O embate está no Congresso, mas outra grande resistência a ser contornada pelo grupo de trabalho é a do presidente Jair Bolsonaro. Na contramão dos anseios da equipe econômica por mais recursos, o chefe do Executivo já deixou claro que vetará a proposta, caso ela seja aprovada pelos parlamentares.
A disputa pela legalização dos jogos de azar coloca o presidente em uma situação difícil. Ele encontra, de um lado, o Ministério da Economia, pronto para um projeto que, em tese, pode render bilhões de reais todos os anos. De outro, a bancada evangélica, um dos principais alicerces do governo.
Já com dificuldades para sustentar a indicação do “terrivelmente evangélico” André Mendonça ao Supremo Tribunal Federal (STF), Bolsonaro não pretende alimentar uma nova fonte de desconfiança na ala evangélica. Por isso, o recado é que ele vetará a proposta, o que agradaria uma pequena parte da Esplanada, personificada na figura da ministra da Mulher, da Família e dos Direitos Humanos, Damares Alves.
Alguns deputados acreditam que pode haver negociação para que o veto seja derrubado em seguida, passando a valer a legalização dos jogos.
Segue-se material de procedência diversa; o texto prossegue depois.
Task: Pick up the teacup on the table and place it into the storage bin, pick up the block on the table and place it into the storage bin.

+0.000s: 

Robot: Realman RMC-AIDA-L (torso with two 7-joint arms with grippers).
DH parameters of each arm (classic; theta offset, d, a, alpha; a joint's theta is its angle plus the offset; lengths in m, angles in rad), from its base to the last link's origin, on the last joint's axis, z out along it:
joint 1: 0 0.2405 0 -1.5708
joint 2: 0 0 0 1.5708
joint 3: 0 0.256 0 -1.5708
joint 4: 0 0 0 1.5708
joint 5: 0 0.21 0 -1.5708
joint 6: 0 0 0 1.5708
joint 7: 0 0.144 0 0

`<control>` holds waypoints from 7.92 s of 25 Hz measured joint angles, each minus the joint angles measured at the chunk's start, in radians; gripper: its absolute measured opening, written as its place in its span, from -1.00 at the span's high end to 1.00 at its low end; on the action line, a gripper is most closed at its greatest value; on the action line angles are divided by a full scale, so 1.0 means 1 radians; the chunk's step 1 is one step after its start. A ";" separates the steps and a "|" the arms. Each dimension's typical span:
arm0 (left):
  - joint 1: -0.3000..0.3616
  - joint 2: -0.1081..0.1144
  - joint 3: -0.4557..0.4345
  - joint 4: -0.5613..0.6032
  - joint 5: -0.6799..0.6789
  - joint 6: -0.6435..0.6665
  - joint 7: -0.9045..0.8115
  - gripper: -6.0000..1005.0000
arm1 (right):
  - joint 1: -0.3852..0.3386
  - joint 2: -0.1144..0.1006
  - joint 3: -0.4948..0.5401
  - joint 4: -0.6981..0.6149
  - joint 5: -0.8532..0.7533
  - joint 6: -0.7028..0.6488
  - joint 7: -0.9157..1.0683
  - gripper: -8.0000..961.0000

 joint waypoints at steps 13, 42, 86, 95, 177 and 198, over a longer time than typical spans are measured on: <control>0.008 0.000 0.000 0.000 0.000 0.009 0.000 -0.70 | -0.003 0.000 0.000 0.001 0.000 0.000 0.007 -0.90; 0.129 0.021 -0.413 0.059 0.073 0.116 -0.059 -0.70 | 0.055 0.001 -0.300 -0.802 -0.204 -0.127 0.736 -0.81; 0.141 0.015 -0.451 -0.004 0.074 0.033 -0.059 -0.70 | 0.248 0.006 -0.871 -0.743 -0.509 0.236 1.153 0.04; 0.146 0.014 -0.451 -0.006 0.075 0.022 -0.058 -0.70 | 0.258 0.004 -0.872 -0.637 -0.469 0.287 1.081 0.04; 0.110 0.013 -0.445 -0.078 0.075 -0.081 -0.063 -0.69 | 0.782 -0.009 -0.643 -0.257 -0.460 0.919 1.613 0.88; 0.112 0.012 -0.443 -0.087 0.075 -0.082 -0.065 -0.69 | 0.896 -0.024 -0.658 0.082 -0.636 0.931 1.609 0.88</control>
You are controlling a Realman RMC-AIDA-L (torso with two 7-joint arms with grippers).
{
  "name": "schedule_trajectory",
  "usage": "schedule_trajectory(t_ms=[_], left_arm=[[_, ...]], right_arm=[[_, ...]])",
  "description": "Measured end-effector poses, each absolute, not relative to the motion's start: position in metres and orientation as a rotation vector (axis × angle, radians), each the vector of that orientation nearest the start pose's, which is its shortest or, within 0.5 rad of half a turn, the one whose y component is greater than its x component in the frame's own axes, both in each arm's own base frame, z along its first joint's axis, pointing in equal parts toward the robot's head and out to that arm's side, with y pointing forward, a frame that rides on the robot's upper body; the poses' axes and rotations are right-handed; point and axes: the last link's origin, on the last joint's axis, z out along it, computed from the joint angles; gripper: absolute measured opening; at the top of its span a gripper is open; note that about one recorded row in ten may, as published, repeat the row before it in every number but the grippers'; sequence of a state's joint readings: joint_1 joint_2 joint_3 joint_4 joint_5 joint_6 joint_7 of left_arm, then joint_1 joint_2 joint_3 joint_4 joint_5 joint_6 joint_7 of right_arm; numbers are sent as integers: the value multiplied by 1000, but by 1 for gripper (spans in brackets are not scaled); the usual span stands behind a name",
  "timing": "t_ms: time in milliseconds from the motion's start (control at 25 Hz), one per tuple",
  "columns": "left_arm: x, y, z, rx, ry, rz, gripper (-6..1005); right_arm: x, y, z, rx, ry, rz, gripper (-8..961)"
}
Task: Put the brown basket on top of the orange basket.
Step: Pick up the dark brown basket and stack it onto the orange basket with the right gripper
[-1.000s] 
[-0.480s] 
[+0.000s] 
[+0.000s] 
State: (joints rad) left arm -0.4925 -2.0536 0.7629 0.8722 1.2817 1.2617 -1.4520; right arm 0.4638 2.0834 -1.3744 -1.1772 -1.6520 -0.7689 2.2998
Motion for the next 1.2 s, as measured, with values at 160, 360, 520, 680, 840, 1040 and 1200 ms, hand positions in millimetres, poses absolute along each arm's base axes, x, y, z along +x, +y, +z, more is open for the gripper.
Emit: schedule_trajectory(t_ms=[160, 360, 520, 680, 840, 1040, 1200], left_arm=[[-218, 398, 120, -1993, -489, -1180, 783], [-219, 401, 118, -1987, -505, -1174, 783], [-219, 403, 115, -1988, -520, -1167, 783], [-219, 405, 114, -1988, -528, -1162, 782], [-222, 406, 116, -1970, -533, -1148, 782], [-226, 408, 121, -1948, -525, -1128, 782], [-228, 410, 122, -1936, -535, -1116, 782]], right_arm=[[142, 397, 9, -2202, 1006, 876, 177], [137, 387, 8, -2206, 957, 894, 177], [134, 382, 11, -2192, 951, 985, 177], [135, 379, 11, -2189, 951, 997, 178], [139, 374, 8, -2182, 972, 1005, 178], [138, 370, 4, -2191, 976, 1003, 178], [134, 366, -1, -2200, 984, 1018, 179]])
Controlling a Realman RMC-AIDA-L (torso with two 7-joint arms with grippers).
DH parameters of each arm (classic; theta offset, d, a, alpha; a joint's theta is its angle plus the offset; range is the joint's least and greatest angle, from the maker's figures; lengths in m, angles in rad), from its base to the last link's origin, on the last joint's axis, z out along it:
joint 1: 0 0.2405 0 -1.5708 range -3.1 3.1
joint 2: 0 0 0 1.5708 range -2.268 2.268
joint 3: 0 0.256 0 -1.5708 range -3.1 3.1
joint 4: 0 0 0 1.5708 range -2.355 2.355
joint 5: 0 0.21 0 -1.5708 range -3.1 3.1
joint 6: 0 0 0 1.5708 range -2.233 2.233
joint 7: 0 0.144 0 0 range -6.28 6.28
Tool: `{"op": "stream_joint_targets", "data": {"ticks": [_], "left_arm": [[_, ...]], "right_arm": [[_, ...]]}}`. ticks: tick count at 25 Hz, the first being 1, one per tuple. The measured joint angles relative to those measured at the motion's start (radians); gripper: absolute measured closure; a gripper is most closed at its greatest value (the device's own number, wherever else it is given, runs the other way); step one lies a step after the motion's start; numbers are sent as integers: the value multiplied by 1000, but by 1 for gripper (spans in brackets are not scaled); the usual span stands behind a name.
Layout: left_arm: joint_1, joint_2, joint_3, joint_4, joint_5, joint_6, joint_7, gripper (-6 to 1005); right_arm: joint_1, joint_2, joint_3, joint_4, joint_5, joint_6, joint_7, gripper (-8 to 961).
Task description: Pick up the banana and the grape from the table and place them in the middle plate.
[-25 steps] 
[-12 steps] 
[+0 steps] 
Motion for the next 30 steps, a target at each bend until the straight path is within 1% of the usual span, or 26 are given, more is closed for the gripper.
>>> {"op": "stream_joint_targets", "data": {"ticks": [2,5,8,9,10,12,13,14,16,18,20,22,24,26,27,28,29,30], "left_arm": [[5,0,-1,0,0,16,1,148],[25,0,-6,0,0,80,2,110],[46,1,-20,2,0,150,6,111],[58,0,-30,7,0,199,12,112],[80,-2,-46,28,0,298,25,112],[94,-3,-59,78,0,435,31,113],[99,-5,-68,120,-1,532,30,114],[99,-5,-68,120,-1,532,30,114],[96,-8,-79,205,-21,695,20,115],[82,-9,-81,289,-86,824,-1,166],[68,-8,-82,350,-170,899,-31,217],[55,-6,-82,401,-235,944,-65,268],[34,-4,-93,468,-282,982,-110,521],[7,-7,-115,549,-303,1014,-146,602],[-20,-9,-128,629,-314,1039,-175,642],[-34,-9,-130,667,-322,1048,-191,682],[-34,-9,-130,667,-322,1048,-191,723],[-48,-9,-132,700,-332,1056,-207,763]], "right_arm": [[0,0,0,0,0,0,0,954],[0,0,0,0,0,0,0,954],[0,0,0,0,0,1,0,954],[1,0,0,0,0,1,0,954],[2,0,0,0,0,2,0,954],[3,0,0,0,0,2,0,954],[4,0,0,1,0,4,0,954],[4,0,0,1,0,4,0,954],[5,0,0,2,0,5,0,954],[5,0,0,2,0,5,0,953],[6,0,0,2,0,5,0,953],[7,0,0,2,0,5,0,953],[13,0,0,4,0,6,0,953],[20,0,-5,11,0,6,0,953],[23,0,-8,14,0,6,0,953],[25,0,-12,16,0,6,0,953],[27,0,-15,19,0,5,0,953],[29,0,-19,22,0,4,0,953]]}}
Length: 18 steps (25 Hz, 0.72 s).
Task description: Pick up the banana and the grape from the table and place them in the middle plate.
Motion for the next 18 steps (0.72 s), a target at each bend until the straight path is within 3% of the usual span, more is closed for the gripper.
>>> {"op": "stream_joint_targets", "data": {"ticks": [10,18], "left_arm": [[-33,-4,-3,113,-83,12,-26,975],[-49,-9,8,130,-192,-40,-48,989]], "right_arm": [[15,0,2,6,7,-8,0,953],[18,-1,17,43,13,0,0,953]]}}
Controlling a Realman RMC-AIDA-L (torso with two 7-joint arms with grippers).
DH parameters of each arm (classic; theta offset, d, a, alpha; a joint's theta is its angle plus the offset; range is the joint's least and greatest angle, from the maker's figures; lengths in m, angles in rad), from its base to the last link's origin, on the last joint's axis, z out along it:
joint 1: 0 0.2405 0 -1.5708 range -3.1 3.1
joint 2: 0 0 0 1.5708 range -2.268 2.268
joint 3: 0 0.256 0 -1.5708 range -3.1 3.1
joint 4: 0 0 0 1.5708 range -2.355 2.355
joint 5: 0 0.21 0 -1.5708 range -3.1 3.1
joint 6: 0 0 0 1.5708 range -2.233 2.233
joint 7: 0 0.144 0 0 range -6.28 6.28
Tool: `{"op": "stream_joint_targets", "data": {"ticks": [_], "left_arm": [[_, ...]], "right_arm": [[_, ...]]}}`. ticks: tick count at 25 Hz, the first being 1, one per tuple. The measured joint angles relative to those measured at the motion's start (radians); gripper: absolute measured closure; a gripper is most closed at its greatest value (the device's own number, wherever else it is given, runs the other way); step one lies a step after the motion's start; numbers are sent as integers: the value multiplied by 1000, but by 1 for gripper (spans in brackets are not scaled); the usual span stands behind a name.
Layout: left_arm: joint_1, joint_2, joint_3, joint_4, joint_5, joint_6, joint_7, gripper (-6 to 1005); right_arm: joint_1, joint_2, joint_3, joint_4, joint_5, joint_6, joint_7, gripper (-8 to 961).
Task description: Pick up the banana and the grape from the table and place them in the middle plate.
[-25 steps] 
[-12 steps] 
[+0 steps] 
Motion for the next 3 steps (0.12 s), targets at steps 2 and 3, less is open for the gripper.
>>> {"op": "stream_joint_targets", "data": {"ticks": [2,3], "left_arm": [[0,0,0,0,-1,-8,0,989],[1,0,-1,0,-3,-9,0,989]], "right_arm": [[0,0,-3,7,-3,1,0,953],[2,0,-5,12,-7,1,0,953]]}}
Mas, mesmo que isso ocorra, os defensores da proposta se deparam com um desgaste causado pelo presidente e que pode dificultar a busca por votos no plenário.
Em uma conversa interministerial em abril de 2020, Damares levantou o argumento de que a Controladoria-Geral da União (CGU) pode não ter como "controlar a entrada e saída de dinheiro para evitar o dinheiro sujo". Foi o que ela disse ao ministro da Economia, Paulo Guedes, que é a favor da legalização dos jogos. O Ministério Público Federal (MPF) usa argumento parecido para se posicionar contra a proposta.
Segundo o MPF, não há mecanismos de fiscalização eficientes previstos nos projetos que circulam pelo Congresso, o que pode favorecer corrupção e lavagem de dinheiro. Bacelar, o coordenador do grupo de trabalho, conta que a ideia é criar uma agência responsável pela fiscalização. Isso deve estar no texto que será encaminhado ao plenário.
O grupo já conversou com a Polícia Federal e com a Procuradoria-Geral da República (PGR) para tentar dirimir divergências. “Estamos diminuindo essa resistência, conscientizando as pessoas de que o jogo, sendo legalizado, traz impostos, divisas e desenvolve o turismo", afirma o deputado Bibo Nunes (PSL-RS), um dos integrantes.
Quanto ao posicionamento contrário do MPF, o deputado do PSL acredita que pode ser revertido. Ele não descarta mudanças no texto, com base nas conversas com entidades envolvidas no assunto e com parlamentares. A expectativa dele é que Lira paute a matéria, mas o presidente da Câmara não tem se envolvido, diz. “Ele está alinhado, mas acompanhando à distância", conta Nunes.